VKA are an accepted and necessary treatment for all patients with mechanical valve prostheses for prevention of valve thrombosis and systemic embolic events. Hall et al9 in 1980 established that mothers taking VKA during pregnancy had an increased incidence of the fetus developing a warfarin embryopathy during the 6th to 9th week of gestation characterised by nasal hypoplasia and stippled epiphyses, thought to be due to inhibition of vitamin K-dependent osteocalcins that play a role in calcification during embryogenesis. In addition to the first trimester embryopathy, there may be an associated ‘fetopathy’ of central neurological system abnormalities, with an increased risk of fetal loss, haemorrhage and stillbirth when VKA are administered during the second and third trimester of pregnancy.10
Although the use of VKA is associated with detrimental effects on the fetus, historical observational studies showed that one of four women with a mechanical prosthesis who were on no anticoagulation during pregnancy had a thromboembolic event, indicating that some form of anticoagulation is necessary to prevent valve thrombosis.15 The use of UFH given subcutaneously throughout pregnancy was implemented to avoid the adverse fetal effects of VKA but resulted in a high incidence (up to 33%) of valve thrombosis.15 ,16 Thus a common approach in the past was to use UFH in the first trimester to avoid the teratogenic effects of warfarin, switching back to VKA in the second and third trimester. Intravenous UFH would then be used at the end of the third trimester and stopped just prior to delivery to prevent fetal brain haemorrhage during the mechanical stress of a vaginal delivery. However, the use of UFH only in the first trimester followed by warfarin in the second and third trimester was still found to be associated with an incidence of valve thrombosis of 5–10%.15 ,17
LMWH was subsequently developed, used initially for patients with acute coronary syndromes and venous thrombosis. Targeting the inhibition of factor II and Xa, LMWH is a more powerful anticoagulant than UFH with more reliable absorption and bioavailability when given through a subcutaneous injection. This treatment was subsequently used in pregnant women with mechanical prostheses, with high expectations and enthusiasm. However, prospective studies were stopped prematurely due to several deaths from valve thrombosis in the LMWH arm,18 leading to a US Food and Drug Administration black box warning against the use of LMWH in pregnancy. Subsequent studies suggested that the problem with LMWH was due to weight-based dosage rather than adjusting dosage according to factor Xa levels, but even with meticulous monitoring of peak factor Xa levels, valve thrombosis has still occurred.12 ,19–27
There remains limited data regarding the optimal anticoagulation regimen in pregnant women with mechanical valve prostheses, and controversy continues. Based upon the data outlined below, the AHA/ACC Guidelines for Valvular Heart Disease13 produced a set of recommendations for clinicians, which were in accordance with the recommendations that had been arrived at independently by the ESC Pregnancy Task Force.14
The writing process and methodology of the AHA/ACC 2014 Valve Guidelines was modified from prior valve guidelines. First, a discrete taxonomy was created to conform to the needs of the clinician for data storage, search, retrieval and regular updates. Thus for each valve lesion and valve problem, the sections were divided into the clinically relevant question including (1) diagnosis and follow-up, (2) medical therapy and (3) intervention. To create more evidence-based recommendations, exhaustive evidence tables were generated by the authors, describing the relevant available studies pertaining to the specific clinical question. After a critical review of the evidence tables, class recommendations were created only after discussion and final consensus by the entire committee.

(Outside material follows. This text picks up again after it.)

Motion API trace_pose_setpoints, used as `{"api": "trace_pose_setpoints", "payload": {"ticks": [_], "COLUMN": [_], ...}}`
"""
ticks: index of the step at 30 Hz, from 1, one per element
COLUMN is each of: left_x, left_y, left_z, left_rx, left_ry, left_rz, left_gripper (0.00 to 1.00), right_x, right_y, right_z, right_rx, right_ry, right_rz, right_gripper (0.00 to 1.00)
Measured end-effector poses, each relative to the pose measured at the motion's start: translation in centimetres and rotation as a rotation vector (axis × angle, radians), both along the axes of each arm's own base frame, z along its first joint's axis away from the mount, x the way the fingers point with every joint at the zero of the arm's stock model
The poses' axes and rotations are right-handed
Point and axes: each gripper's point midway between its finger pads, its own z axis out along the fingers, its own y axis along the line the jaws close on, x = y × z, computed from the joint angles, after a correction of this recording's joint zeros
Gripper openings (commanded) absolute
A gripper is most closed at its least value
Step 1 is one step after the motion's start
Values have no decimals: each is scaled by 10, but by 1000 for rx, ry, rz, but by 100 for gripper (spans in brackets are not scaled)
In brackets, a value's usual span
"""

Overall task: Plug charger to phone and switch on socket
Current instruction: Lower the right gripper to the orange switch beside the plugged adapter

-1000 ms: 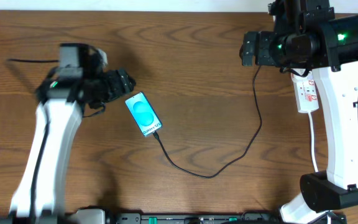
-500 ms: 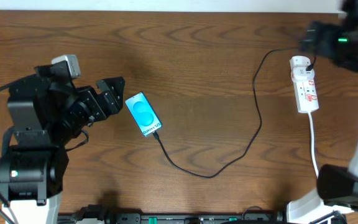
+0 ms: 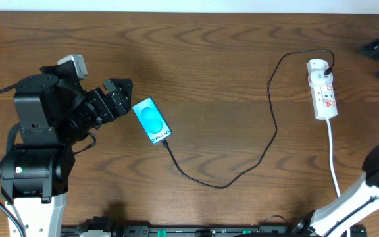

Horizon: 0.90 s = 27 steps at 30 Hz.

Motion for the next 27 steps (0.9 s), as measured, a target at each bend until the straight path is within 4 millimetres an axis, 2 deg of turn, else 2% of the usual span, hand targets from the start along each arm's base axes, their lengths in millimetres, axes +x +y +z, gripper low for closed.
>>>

Two tables were generated of published papers reporting the effects of the different anticoagulant regimens on the mother and fetus. The first table included studies before the use of LMWH and the second included studies examining the use of LMWH. Table 1 is an abbreviated version combining the key elements from these two tables, which also adds several references that were published following the guideline creation.

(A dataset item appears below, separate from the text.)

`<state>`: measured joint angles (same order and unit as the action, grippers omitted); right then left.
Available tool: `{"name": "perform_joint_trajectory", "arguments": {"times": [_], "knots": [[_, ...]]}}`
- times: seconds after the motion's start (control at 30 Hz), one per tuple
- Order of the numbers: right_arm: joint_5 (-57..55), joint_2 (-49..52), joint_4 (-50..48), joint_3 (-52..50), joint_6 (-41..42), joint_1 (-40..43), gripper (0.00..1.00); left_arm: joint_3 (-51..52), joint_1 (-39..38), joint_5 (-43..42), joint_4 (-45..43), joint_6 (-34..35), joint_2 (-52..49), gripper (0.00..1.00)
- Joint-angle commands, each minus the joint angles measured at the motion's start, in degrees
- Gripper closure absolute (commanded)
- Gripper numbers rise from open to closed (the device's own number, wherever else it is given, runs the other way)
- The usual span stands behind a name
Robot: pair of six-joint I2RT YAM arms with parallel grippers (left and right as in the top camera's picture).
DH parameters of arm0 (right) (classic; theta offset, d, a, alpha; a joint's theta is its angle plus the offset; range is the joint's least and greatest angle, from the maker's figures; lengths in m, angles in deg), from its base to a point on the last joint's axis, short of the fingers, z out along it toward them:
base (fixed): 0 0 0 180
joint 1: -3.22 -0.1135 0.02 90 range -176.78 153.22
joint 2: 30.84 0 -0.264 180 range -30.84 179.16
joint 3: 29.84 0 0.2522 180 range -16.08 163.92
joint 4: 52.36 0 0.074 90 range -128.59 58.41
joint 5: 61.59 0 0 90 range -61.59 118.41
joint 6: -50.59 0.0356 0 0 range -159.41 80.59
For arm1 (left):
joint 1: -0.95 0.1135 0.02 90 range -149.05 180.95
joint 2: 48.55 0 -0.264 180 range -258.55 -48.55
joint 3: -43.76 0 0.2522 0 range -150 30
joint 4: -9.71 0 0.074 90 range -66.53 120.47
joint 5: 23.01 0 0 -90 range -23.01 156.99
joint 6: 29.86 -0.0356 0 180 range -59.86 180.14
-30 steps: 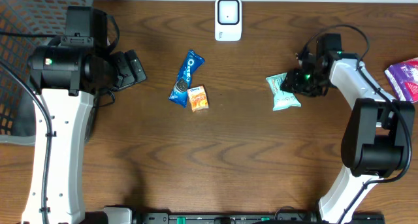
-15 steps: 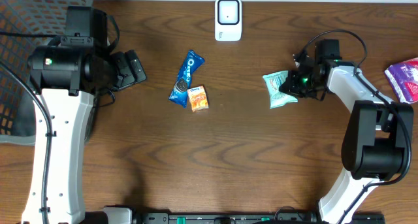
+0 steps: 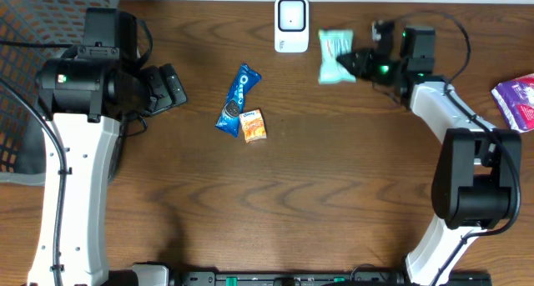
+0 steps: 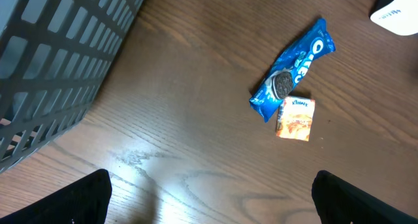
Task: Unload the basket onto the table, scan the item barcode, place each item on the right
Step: 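Carry the wipes pack to the white scanner and hold it, then carry the wipes pack to the far right and release it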
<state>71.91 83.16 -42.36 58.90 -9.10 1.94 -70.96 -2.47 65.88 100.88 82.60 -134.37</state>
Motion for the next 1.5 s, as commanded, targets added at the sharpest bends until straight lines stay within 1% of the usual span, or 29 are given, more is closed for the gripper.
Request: {"name": "perform_joint_trajectory", "arguments": {"times": [0.0, 0.13, 0.23, 0.3, 0.37, 0.47, 0.57, 0.67, 0.73, 0.87, 1.2, 1.33, 1.47], "knots": [[-3.61, 0.44, -6.1, 1.16, 10.88, -3.32, 0.99, -0.13, 0.24, 0.92, 0.15, -0.35, -0.28, 0.02], [-16.09, 0.46, -11.69, 1.16, 15.23, -7.56, 0.99, -0.15, 0.24, 0.92, 0.15, -0.35, -0.28, 0.02], [-22.25, 1.03, -16.41, 1.16, 17.68, -10.95, 0.99, -0.15, 0.24, 0.92, 0.15, -0.35, -0.28, 0.02], [-24.09, 2.05, -20.09, 1.7, 19.69, -12.5, 0.99, -0.15, 0.24, 0.92, 0.15, -0.35, -0.28, 0.02], [-24.81, 4.11, -21.16, 4.63, 20.35, -13.49, 0.99, -0.15, 0.24, 0.92, 0.15, -0.35, -0.28, 0.02], [-23.93, 8.61, -17.2, 12.33, 20.31, -13.84, 0.99, -0.15, 0.24, 0.92, 0.15, -0.35, -0.28, 0.02], [-21.9, 14.95, -10.14, 23.12, 19.58, -13.81, 0.99, -0.15, 0.24, 0.92, 0.15, -0.35, -0.28, 0.02], [-22.29, 19.82, -2.89, 32.24, 15.32, -13.64, 0.99, -0.15, 0.24, 0.92, 0.15, -0.35, -0.28, 0.02], [-23.43, 21.42, 0.72, 35.76, 13.46, -13.46, 0.99, -0.15, 0.24, 0.92, 0.15, -0.35, -0.28, 0.02], [-23.69, 21.88, 1.86, 36.94, 13.25, -13.0, 0.99, -0.15, 0.24, 0.92, 0.15, -0.37, -0.28, 0.02], [-23.34, 21.86, 3.39, 37.05, 9.22, -11.67, 0.99, -0.15, 0.24, 0.92, 0.15, -0.35, -0.28, 0.02], [-20.48, 21.66, 4.11, 37.05, 9.27, -8.55, 0.99, -0.13, 0.24, 0.92, 0.15, -0.35, -0.28, 0.02], [-15.67, 20.96, 6.45, 37.11, 9.25, -3.02, 0.99, -0.15, 0.24, 0.92, 0.15, -0.35, -0.28, 0.02]]}}
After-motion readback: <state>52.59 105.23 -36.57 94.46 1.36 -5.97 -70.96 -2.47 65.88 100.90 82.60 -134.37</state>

In contrast to the large numbers of patients in multiple randomised trials that provide guidelines for treatment of heart failure, coronary disease and hypertension, the available evidence for anticoagulation in pregnant women is limited. The current data available consist of retrospective studies of small numbers of patients with incomplete data. The type and location of the valve prosthesis may not have been specified in the studies, despite the knowledge that newer generation prostheses have a lower incidence of thrombosis, particularly in the aortic position. Data on the older generation prostheses may not be applicable to the newer generation prostheses. Details on the adequacy of the anticoagulation regimens are not always available, and patient compliance with the therapy have not been fully documented. The definitions of adverse outcomes, such as warfarin embryopathy, fetal wastage, maternal bleeding and thrombosis, have been highly variable throughout all studies. This has prompted the development of a large registry documenting outcomes in larger number of patients, which will hopefully provide further data in the future.28
Despite these multiple limitations of the current data, there were a number of observations that were gleaned from the studies and are listed in table 1:
Some form of anticoagulation is necessary to prevent thromboembolic events in all patients with mechanical prostheses during pregnancy.
UFH throughout pregnancy is a poor anticoagulant with a high incidence of thromboembolic events.

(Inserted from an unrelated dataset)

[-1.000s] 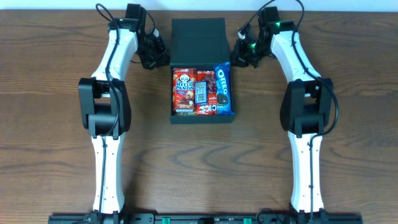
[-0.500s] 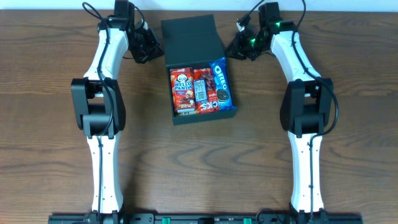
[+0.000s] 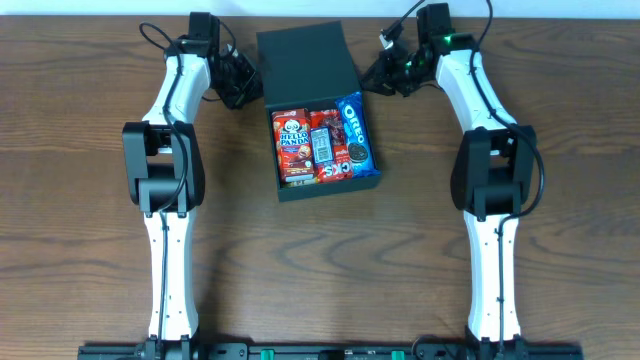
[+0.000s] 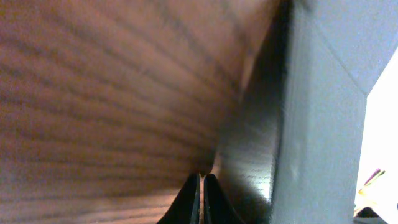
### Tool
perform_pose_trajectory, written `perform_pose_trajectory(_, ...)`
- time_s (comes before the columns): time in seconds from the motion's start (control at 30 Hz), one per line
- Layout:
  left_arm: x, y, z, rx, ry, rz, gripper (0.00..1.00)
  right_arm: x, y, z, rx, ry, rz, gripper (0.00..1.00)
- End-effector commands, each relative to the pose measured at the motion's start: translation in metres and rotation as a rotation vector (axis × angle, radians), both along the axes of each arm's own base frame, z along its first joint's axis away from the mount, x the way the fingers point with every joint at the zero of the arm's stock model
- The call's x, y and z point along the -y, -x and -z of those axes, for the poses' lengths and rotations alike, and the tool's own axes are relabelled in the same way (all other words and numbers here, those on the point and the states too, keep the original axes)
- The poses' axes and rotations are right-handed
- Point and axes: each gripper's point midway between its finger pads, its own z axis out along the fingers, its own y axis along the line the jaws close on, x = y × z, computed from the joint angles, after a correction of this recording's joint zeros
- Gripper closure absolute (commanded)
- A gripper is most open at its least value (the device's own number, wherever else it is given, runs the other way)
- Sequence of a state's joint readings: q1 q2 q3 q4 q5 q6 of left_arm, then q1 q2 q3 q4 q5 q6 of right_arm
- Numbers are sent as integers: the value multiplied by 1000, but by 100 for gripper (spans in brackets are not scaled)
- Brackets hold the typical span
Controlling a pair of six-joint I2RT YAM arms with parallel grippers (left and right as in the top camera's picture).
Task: Pack container
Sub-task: 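Swing the lid up and forward over the box with both grippers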
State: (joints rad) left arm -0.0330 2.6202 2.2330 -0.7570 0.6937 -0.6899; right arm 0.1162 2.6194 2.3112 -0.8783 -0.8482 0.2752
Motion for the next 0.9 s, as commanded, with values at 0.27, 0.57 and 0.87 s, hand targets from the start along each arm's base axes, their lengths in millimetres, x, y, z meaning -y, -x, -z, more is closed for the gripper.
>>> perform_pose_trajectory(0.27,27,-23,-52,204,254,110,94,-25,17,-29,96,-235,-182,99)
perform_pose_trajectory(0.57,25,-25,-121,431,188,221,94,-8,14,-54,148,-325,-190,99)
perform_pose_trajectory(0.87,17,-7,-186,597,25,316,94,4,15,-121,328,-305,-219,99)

VKA throughout pregnancy appear to be the safest in terms of prevention of thromboembolic events for the mother but do have an increased incidence of fetal malformations and fetal wastage.
The complications of VKA for both mother and fetus are dose dependent, with fewer adverse effects when doses of less than or equal to 5 mg of warfarin are used.
There are no data on the use of the newer oral anticoagulants in the pregnant women with a mechanical prosthesis.
Weight-based LMWH should not be given to the pregnant patient with a mechanical prosthesis.
If LMWH is used, the dosage should be given based upon factor Xa levels. However, despite meticulous monitoring of Xa levels, valve thrombosis may still occur even in newer generation prostheses. The appropriate frequency of testing is unclear, but probably at least every two weeks is necessary.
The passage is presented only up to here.